## Work instruction
Begin at the first line below and copy each line exactly, ending with the line where "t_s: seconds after" appears.
▬▬▬▬▬▬
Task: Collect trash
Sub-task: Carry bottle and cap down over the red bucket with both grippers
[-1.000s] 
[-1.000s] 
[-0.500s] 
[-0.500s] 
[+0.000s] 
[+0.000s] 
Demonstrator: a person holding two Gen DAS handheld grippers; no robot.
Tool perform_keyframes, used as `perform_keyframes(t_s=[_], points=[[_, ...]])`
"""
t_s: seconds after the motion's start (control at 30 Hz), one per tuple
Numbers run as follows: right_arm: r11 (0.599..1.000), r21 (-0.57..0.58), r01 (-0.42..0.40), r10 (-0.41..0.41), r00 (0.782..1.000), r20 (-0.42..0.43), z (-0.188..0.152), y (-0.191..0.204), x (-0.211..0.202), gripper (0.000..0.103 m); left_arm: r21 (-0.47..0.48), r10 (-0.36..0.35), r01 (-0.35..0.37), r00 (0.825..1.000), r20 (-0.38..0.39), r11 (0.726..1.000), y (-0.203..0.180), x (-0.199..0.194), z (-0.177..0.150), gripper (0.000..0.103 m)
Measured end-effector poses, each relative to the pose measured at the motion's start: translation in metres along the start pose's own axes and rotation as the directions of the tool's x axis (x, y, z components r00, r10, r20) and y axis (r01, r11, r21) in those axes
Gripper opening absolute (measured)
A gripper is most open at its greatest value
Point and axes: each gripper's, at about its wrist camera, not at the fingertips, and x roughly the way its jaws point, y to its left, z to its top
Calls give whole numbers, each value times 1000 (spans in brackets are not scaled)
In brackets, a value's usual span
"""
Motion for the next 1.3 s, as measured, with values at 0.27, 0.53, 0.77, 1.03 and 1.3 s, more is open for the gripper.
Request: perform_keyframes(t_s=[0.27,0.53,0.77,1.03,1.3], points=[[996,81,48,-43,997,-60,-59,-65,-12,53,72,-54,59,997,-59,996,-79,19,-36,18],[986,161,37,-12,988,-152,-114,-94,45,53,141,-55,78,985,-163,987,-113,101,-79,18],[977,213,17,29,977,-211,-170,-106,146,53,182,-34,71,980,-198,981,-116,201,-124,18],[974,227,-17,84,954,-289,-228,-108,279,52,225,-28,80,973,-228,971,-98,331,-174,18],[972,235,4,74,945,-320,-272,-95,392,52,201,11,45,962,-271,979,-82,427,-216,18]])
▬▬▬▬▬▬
## Output for this task
Task: Collect trash
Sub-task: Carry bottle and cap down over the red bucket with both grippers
[-1.000s] 
[-1.000s] 
[-0.500s] 
[-0.500s] 
[+0.000s] 
[+0.000s] 
Demonstrator: a person holding two Gen DAS handheld grippers; no robot.
Tool perform_keyframes, used as `perform_keyframes(t_s=[_], points=[[_, ...]])`
"""
t_s: seconds after the motion's start (control at 30 Hz), one per tuple

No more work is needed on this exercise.